Standart eğrilerden ksantin oksidaz aktivitesini hesaplamak için bu değeri kullanın. Temizleme bileşiklerinin HPLC miktar tayininin bir örneği, ürik asit, hipoksantin ve ksantinin spesifik alıkonma süreleri ve emisyon dalga boylarının, pürin bileşiklerinin aynı anda miktar tayinine izin verdiği gösterilmiştir. Tahlil doğru bir şekilde çalıştırıldığında, bileşikler yeterli ayrıma sahip olacak ve tepe şekli keskin ve tek modlu olacaktır.

HPLC sisteminde hava kabarcıkları varsa, tutma süreleri değişecek ve HPLC basıncı önemli ölçüde dalgalanacaktır. Koruma kartuşunun değiştirilmesi gerekiyorsa, basınç artacak ve tepe noktaları genişleyecek ve buradaki örnekte gösterildiği gibi by veya trimodal hale gelecektir. Laninin GCMS miktar tayininin bir örneği gösterilmiştir çünkü masif türetilmiş, lanin ve türetilmiş, ağır lanin bilinmektedir.

Kütle spektrometresinde bu bileşikleri tanımlamak için iyon modu seçilebilir. Test doğru yapılırsa, aynı tutma süresinde iki tepe noktası gözlenecektir.

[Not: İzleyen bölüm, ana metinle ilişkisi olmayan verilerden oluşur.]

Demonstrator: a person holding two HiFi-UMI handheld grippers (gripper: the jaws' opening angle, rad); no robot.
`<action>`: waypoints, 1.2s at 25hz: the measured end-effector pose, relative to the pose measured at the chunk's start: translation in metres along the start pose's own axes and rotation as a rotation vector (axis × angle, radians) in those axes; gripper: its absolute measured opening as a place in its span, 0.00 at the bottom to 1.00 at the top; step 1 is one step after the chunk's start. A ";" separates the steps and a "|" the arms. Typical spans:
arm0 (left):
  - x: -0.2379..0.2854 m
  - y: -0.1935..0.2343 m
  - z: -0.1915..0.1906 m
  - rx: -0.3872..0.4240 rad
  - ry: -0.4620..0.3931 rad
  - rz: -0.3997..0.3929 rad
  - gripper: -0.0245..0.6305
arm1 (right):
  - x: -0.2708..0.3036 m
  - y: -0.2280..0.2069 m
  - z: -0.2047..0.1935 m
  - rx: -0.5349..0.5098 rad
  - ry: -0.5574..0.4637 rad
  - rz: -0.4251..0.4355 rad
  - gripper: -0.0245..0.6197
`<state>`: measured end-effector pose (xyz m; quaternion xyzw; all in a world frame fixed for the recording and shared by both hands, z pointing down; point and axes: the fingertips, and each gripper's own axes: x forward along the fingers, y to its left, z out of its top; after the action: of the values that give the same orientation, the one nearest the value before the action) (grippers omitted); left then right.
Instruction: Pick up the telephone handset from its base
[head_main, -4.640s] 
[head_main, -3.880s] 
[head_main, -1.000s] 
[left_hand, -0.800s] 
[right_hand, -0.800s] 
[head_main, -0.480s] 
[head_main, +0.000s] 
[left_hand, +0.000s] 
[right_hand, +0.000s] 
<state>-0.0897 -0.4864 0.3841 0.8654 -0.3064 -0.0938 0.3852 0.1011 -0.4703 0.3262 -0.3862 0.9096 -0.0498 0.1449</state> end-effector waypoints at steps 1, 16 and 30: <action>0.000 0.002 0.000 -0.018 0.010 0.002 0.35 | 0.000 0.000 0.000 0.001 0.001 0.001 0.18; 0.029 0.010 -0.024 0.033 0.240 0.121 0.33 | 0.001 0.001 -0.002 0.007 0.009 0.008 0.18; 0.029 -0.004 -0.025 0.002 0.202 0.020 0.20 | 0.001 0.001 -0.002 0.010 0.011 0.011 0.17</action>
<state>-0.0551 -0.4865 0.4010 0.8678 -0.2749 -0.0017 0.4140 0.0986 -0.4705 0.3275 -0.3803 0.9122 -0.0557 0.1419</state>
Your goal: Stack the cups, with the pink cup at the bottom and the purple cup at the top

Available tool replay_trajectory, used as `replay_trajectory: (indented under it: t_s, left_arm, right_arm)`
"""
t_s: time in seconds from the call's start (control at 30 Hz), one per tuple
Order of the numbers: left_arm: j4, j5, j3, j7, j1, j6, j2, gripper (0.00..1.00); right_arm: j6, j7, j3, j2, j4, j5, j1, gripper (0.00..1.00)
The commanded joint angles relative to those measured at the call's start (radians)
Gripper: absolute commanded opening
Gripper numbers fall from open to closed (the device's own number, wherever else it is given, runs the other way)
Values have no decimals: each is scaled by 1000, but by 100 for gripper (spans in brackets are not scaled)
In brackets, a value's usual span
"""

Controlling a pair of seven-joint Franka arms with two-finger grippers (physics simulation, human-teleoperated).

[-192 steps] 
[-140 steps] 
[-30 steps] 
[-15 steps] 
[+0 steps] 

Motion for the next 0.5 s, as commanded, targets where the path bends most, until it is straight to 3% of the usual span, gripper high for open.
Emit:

Bir tepe Alan Toin'e, diğeri ise ağır toin'e karşılık gelir.

MDA'nın nicelleştirilmesi için elde edilen sonuçlar, iki zirvenin farklı tutma sürelerinde gözlemlenmesi dışında, Alan Toin'in sonuçlarıyla benzerdir. Burada, MDA için 144 ana şarj oranı tepe noktası ve MMDA için 158 ana şarj oranı tepe noktası gözlenir. Ksant oksidaz fonksiyonunun HPLC bazlı miktar tayininin bir örneği, sıfır dakikalık inkübasyon süresinde ve dört saatlik inkübasyon süresinde gösterilmiştir.

Test doğru bir şekilde çalıştırılırsa, floresan dedektörü ile biri iki ap, biri Terran için ve biri ISO terin için olmak üzere üç tepe noktası gözlemlenmelidir. Artan santhe oksidaz enzim aktivitesine bağlı olarak dört saatlik inkübasyon süresi için daha yüksek ISO terin zirvesine dikkat edin. Bu tahlil enzim fonksiyonunu ölçtüğü için, numunenin tekrar tekrar dondurulması ve çözülmesi bunu değiştirebilir.

Bu videoyu izledikten sonra, yenidoğan hipoksi iskemisinin çeşitli biyokimyasal belirteçlerinin nasıl doğru bir şekilde ölçüleceğini iyi anlamalısınız.